Vaccine development and distribution: A demonstration of shared values between China and Norway
驻挪威使馆
2021/03/17

Some claim that there are conflicts between the Chinese and Norwegian values. Such views are obviously driven by ideological bias. As demonstrated through the fight against the pandemic, China and Norway not only share common values, but also are concrete and pragmatic in taking actions.

During the recent UN Security Council Ministerial Open Briefing on COVID-19 Vaccine Issue, both the Chinese State Councilor and Foreign Minister Wang Yi and the Norwegian Foreign Minister Ine Eriksen Søreide expressed a same viewpoint. Wang stated that "no country in need of vaccines should be left behind, nor should any people waiting for the vaccine be forgotten", while Søreide expressed that "we must ensure that no one is left behind". With the concerted effort of the global society, including countries like China and Norway, several vaccines have already been launched. In our two countries as well as many other developing countries, more and more people are getting vaccinated everyday. Though uncertainties are still lurking on the horizon, we begin to see a glimmering dawn at the end of the tunnel. What kind of insight has the pandemic given us, apart from grief and pain? This is a question we should all reflect upon.

Pandemic is not something new. It was first recorded over 3000 years ago according to the oracle bone script. The Black Death raged through Europe in the 14th century and wiped out at least one third of the total population. The smallpox epidemic in the 16th century completely destroyed the Aztec and Inca civilizations. The 1918 influenza pandemic claimed at least 20 million lives. The rapid spread of the COVID-19 has also caught people off guard. Fear, anger and agitation from a few have brewed irrationality. People attacked each other with accusations and even racism insults.

As the world becomes more aware of the importance of vaccines, some countries have resorted to conspiracy theories and turned their backs on international cooperation. Vaccines are scrambled, hoarded and bought out. Narrow-mindedness and self-interest dominated their handling of the pandemic. As the number of confirmed cases increases and the death toll grows, people around the world are gripped by despair: is this pandemic invincible?

A similar scenario in the 1960s might shade some lights on the current challenge. Despite the ongoing Cold War, the United States and the former Soviet Union joined forces to fight against smallpox. After years of hard work, the global community succeeded in providing abundant vaccines that ultimately eradicated the virus. An epic victory for humanity has been won. The course of history tells us that differences among nations are not scary, be it ethnicity or ideology. What's really frightening is that imaginary enemies are created by scare, which leads to the lost of critical opportunities and the heavy cost of people's lives.

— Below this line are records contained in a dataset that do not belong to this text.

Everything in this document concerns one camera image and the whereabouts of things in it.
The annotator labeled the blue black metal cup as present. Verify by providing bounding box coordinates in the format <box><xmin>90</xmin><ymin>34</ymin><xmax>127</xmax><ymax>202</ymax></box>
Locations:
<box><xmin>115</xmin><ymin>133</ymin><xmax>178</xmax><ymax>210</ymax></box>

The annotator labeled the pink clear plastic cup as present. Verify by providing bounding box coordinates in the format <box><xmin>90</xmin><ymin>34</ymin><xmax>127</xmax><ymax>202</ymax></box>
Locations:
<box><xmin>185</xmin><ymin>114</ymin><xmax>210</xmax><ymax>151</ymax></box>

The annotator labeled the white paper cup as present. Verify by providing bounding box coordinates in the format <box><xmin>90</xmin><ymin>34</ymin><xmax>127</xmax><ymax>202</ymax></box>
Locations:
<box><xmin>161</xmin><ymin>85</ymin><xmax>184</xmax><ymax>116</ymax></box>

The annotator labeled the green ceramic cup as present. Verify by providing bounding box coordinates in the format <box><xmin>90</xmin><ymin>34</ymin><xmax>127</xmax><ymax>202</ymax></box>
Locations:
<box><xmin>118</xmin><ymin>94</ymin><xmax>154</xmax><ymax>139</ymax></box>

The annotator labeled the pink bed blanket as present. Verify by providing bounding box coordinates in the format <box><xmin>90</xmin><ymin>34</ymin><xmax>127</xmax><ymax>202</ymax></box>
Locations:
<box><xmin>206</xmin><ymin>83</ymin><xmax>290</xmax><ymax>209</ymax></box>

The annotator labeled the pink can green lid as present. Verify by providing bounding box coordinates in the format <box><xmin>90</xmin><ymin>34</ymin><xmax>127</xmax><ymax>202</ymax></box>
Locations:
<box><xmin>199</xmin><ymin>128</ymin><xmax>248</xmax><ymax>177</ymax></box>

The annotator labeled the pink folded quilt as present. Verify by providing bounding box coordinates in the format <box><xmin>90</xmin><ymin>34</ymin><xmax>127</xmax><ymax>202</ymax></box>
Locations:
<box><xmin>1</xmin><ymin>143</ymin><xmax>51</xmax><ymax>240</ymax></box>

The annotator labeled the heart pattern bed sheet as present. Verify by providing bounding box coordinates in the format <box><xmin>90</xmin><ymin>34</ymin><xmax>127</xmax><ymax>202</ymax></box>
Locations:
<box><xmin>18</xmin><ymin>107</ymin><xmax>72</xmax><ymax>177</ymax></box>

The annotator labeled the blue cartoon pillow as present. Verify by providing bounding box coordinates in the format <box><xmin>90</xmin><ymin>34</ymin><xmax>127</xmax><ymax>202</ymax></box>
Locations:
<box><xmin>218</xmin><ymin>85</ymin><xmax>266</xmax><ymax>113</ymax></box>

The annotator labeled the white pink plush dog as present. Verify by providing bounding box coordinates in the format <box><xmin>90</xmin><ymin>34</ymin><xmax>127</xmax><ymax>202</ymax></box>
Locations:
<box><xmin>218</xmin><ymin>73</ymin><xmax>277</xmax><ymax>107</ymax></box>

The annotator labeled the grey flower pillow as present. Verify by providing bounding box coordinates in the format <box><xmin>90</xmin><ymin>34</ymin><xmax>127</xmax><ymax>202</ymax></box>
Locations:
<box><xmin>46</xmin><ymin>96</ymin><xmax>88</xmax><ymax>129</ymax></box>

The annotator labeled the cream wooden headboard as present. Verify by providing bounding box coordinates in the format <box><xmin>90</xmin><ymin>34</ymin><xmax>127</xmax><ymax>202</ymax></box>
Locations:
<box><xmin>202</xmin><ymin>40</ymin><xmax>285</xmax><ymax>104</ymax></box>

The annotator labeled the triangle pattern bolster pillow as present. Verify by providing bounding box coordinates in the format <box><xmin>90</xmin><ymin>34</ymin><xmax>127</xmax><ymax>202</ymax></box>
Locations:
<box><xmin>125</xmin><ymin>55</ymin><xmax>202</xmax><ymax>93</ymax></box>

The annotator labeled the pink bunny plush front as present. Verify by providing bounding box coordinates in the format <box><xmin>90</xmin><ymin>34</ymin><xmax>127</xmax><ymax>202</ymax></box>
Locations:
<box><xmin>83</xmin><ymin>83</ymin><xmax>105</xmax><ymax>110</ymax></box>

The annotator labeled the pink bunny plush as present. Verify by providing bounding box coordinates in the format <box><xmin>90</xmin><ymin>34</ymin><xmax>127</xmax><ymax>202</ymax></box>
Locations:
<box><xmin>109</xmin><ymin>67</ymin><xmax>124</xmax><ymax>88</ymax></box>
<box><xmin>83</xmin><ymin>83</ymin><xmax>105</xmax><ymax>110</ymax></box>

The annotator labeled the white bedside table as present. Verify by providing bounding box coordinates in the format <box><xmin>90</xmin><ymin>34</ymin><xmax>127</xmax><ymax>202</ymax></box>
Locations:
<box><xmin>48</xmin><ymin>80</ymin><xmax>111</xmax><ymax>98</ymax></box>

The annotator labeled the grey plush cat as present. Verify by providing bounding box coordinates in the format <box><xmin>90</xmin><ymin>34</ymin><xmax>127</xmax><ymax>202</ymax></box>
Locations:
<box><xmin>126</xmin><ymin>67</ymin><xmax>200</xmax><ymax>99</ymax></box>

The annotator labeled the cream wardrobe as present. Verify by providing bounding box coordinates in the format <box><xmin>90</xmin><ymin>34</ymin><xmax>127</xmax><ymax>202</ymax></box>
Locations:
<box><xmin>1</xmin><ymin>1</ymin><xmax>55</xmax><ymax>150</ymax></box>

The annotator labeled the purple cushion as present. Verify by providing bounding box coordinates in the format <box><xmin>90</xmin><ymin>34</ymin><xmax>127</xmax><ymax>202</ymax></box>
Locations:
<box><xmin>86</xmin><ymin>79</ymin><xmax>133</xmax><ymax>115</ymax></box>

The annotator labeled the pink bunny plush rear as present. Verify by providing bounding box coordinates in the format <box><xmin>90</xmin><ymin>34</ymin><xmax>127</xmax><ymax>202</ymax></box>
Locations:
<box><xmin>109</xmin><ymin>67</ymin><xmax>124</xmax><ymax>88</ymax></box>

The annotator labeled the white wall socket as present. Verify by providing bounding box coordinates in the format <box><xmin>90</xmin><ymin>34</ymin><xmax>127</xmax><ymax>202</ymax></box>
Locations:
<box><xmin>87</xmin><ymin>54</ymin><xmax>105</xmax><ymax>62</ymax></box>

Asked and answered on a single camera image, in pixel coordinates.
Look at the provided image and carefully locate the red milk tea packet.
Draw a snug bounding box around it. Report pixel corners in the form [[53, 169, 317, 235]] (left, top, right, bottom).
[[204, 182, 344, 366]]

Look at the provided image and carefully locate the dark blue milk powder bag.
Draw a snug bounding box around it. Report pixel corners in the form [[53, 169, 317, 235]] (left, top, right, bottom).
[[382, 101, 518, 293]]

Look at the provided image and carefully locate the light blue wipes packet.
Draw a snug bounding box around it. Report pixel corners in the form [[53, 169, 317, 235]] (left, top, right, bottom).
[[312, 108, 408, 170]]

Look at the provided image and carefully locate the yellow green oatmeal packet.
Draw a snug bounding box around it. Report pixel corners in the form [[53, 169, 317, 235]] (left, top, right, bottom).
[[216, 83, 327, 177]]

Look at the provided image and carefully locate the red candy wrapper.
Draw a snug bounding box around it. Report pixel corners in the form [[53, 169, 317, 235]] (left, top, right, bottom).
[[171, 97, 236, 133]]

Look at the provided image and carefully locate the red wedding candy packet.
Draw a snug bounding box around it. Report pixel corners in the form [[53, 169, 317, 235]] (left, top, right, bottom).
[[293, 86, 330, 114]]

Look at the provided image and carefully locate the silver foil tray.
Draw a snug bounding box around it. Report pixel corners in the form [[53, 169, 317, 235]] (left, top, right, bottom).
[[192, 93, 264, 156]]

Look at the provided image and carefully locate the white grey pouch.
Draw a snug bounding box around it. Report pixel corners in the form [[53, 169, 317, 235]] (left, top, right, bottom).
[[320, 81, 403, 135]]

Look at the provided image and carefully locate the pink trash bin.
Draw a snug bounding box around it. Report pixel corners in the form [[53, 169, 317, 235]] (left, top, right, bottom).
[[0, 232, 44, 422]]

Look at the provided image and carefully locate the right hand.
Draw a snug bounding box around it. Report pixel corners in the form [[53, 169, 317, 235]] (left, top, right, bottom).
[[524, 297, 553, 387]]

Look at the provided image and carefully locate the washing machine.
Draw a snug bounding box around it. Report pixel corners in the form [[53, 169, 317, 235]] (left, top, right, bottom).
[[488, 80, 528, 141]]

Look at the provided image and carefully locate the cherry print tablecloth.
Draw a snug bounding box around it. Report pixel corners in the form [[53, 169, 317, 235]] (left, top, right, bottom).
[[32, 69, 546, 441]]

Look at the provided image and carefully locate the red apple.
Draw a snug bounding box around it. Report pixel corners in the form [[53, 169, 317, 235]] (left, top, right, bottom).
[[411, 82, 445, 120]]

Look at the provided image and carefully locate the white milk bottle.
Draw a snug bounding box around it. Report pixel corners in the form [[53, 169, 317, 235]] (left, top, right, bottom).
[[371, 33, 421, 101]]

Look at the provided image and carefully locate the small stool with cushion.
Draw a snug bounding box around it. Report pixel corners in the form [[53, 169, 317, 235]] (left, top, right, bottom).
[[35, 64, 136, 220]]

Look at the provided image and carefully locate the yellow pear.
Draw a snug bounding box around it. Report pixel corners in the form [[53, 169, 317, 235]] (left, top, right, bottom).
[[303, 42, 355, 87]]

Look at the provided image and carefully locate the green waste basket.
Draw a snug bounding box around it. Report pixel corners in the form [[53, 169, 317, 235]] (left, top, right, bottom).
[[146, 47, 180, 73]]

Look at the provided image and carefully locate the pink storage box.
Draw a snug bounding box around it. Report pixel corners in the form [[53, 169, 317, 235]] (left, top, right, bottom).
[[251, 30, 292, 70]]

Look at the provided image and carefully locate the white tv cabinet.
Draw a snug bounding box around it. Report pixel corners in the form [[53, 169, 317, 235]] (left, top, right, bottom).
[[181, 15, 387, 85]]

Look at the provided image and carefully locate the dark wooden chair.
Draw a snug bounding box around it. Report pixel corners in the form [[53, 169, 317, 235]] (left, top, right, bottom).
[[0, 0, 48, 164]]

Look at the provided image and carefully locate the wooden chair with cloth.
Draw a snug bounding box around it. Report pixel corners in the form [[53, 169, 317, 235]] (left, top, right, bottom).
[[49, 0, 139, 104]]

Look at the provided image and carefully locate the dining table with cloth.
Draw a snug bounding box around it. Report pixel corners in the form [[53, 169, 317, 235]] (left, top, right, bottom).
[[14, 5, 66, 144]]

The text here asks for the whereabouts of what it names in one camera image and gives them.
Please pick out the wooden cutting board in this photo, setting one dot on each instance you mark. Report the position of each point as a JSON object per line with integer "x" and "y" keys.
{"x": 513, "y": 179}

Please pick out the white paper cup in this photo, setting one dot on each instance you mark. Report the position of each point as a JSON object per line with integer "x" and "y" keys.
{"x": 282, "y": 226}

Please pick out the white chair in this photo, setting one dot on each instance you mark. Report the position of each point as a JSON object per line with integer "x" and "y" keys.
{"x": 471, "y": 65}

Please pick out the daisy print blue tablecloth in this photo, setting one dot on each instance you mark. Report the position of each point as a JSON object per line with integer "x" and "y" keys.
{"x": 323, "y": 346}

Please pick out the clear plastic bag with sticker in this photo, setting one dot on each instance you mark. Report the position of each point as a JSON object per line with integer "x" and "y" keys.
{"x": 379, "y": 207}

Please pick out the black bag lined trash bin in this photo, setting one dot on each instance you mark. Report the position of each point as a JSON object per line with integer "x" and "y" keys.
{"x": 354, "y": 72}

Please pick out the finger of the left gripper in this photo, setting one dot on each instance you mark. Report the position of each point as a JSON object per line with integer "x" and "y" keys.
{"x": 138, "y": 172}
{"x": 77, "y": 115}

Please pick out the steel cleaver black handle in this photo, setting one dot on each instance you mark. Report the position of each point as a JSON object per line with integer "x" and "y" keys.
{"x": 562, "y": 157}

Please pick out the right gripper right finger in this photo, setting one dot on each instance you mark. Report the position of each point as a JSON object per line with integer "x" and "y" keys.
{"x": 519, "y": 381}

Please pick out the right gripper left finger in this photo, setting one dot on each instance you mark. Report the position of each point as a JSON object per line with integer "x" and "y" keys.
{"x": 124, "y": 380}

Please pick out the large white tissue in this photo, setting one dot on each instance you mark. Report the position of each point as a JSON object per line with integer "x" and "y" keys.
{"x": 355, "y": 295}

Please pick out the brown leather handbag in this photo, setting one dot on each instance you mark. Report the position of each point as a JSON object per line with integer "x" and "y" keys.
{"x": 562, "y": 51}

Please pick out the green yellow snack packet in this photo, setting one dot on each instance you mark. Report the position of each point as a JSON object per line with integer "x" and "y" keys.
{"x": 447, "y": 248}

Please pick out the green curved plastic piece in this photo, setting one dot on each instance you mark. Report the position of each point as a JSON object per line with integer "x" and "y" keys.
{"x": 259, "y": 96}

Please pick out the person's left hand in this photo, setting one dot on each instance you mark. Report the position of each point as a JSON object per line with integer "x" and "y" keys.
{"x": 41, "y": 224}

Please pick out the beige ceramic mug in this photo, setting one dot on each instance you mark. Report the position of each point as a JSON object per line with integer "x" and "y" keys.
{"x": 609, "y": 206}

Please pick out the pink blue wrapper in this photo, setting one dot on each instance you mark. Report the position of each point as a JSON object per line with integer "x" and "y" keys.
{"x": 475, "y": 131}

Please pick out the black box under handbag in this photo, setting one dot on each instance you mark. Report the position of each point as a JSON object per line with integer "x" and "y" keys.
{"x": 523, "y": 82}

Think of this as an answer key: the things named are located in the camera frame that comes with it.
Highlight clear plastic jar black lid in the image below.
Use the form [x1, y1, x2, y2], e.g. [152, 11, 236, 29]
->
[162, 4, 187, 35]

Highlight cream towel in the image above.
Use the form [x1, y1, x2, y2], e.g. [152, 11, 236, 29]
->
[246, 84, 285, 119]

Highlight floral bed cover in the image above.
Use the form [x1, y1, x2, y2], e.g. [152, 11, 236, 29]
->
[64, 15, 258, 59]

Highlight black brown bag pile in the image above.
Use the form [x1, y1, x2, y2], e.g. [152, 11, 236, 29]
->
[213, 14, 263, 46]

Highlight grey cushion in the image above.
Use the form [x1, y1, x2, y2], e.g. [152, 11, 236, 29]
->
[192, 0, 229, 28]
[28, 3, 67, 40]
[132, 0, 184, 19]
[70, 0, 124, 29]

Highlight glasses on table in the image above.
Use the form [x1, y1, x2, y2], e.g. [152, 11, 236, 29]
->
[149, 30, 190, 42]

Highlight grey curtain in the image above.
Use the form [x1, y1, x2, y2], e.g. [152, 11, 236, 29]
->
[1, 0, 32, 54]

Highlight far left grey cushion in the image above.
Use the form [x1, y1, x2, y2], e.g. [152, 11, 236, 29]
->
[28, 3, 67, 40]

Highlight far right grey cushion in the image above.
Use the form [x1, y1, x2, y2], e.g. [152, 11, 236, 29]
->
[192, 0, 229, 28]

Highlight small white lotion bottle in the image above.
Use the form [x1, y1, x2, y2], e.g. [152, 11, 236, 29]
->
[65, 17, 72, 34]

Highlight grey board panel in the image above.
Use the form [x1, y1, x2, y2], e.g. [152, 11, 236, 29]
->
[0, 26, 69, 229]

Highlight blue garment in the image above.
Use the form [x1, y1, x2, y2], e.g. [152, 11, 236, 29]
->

The encouraging news is that China, Norway and most countries in the world have been acting with the firm conviction that vaccines must be developed in cooperation and that its fair distribution must be ensured, because "no one is safe until everyone is safe". Norway is a pioneer in tackling global public health challenges. It advocated the establishment of CEPI in 2017, plays a leading role in Gavi, and is the founding member and major sponsor of COVAX. As of today, Norway has contributed billions of Norwegian kroner in the international fight against Covid-19. China, for its part, published the DNA sequences of the virus as soon as possible and was among the first to publish clinical test datas of its vaccines. China took the initiave and shared with the world its roadmap for the vaccine development and is the first country in the world to promise an offer of vaccines as a global public good for developing countries. After the vaccines came on the market, China quickly announced that 10 million doses would be provided to COVAX. So far, China has donated or is donating COVID-19 vaccines to more than 60 developing countries and is exporting vaccines to more than 40 countries. China has also collaborated with CEPI and established a joint working group for the development of vaccines and a committee for technological collaboration. With CEPI's Shanghai office opened during the pandemic, the cooperation of both sides in vaccine development and epidemiological research is further strengthened. The vaccine from a Chinese company is now on CEPI's candidate list. China and Norway have envisioned and acted with the same goal of ensuring a fair and equal distribution of vaccines globally. We are happy to see that more countries are joining in.

Never before has the human destiny been so closely interrelated as now in this globalized world. Things happening whereever on the planet will affect each and every one of us. Keeping order in one's own house is by no means a guarantee for lasting safety. Shortsighted views will only cost more lives and lead to a greater loss for the humanity.

No one can predict how the next crisis will unfold, be it climate change, conflict and war, or another epidemic. What our foreign ministers have emphasized, "not to leave anyone behind", stands for not giving up the weak or subjugate to power politics. It is also a call for justice and righteousness and to build a community with a shared future for mankind. We should all remain steadfast to such positions after this pandemic. "There is no principle or consideration more important than putting people and their lives first." These are precisely the common values that China and Norway share.